═══ SUPPLIED MATERIAL ═══

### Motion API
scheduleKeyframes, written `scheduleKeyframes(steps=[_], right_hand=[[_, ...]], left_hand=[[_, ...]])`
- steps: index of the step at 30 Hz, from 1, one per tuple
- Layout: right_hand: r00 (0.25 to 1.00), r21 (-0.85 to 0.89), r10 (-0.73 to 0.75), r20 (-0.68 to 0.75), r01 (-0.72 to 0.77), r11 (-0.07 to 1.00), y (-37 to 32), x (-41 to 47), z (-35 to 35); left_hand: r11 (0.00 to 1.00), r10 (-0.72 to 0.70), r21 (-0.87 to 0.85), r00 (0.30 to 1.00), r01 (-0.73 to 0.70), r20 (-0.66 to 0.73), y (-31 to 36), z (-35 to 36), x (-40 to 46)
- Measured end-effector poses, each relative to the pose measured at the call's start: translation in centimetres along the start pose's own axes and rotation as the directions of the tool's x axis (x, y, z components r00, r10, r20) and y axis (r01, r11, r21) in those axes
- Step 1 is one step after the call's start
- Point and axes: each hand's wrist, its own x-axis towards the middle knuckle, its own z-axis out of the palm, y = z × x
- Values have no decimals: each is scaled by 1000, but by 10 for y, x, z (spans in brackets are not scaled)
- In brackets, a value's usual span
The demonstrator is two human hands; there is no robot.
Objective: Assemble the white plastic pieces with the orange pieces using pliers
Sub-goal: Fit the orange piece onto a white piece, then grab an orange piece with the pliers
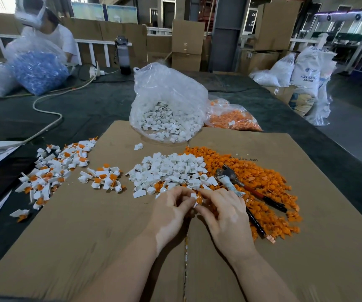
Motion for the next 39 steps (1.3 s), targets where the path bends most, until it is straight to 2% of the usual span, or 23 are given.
scheduleKeyframes(steps=[16, 19, 21, 23, 25, 26, 28, 31, 39], right_hand=[[1000, -7, -28, -4, 28, 1000, 1, 2, -1], [999, -2, 4, -50, -4, 1000, -1, 3, -3], [990, -69, 76, -121, -85, 994, 0, 4, -6], [959, -182, 237, -155, -264, 947, 4, 10, -13], [881, -364, 472, -46, -455, 813, 14, 17, -21], [825, -444, 564, 21, -498, 745, 20, 21, -25], [727, -509, 671, 144, -528, 680, 29, 28, -30], [675, -543, 699, 236, -504, 671, 34, 36, -32], [681, -564, 697, 224, -493, 662, 39, 44, -34]], left_hand=[[997, 35, 63, 999, -33, -42, -3, 1, 3], [997, 34, 65, 998, -31, -48, -4, 1, 4], [999, 20, 48, 999, -18, -50, -4, 1, 5], [999, 3, 46, 999, 0, -49, -4, 1, 6], [998, -3, 60, 999, 7, -52, -4, 1, 7], [998, -4, 64, 998, 8, -55, -4, 1, 7], [998, -11, 56, 997, 15, -70, -3, 1, 7], [998, -25, 54, 997, 29, -73, -2, 1, 8], [998, -51, 25, 996, 52, -67, 2, 1, 8]])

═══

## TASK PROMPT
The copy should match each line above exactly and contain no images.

## SOLVED PROBLEM
### Motion API
scheduleKeyframes, written `scheduleKeyframes(steps=[_], right_hand=[[_, ...]], left_hand=[[_, ...]])`
- steps: index of the step at 30 Hz, from 1, one per tuple
- Layout: right_hand: r00 (0.25 to 1.00), r21 (-0.85 to 0.89), r10 (-0.73 to 0.75), r20 (-0.68 to 0.75), r01 (-0.72 to 0.77), r11 (-0.07 to 1.00), y (-37 to 32), x (-41 to 47), z (-35 to 35); left_hand: r11 (0.00 to 1.00), r10 (-0.72 to 0.70), r21 (-0.87 to 0.85), r00 (0.30 to 1.00), r01 (-0.73 to 0.70), r20 (-0.66 to 0.73), y (-31 to 36), z (-35 to 36), x (-40 to 46)
- Measured end-effector poses, each relative to the pose measured at the call's start: translation in centimetres along the start pose's own axes and rotation as the directions of the tool's x axis (x, y, z components r00, r10, r20) and y axis (r01, r11, r21) in those axes
- Step 1 is one step after the call's start
- Point and axes: each hand's wrist, its own x-axis towards the middle knuckle, its own z-axis out of the palm, y = z × x
- Values have no decimals: each is scaled by 1000, but by 10 for y, x, z (spans in brackets are not scaled)
- In brackets, a value's usual span
The demonstrator is two human hands; there is no robot.
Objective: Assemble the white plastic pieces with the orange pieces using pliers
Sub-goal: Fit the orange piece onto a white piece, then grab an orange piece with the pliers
Motion for the next 39 steps (1.3 s), targets where the path bends most, until it is straight to 2% of the usual span, or 23 are given.
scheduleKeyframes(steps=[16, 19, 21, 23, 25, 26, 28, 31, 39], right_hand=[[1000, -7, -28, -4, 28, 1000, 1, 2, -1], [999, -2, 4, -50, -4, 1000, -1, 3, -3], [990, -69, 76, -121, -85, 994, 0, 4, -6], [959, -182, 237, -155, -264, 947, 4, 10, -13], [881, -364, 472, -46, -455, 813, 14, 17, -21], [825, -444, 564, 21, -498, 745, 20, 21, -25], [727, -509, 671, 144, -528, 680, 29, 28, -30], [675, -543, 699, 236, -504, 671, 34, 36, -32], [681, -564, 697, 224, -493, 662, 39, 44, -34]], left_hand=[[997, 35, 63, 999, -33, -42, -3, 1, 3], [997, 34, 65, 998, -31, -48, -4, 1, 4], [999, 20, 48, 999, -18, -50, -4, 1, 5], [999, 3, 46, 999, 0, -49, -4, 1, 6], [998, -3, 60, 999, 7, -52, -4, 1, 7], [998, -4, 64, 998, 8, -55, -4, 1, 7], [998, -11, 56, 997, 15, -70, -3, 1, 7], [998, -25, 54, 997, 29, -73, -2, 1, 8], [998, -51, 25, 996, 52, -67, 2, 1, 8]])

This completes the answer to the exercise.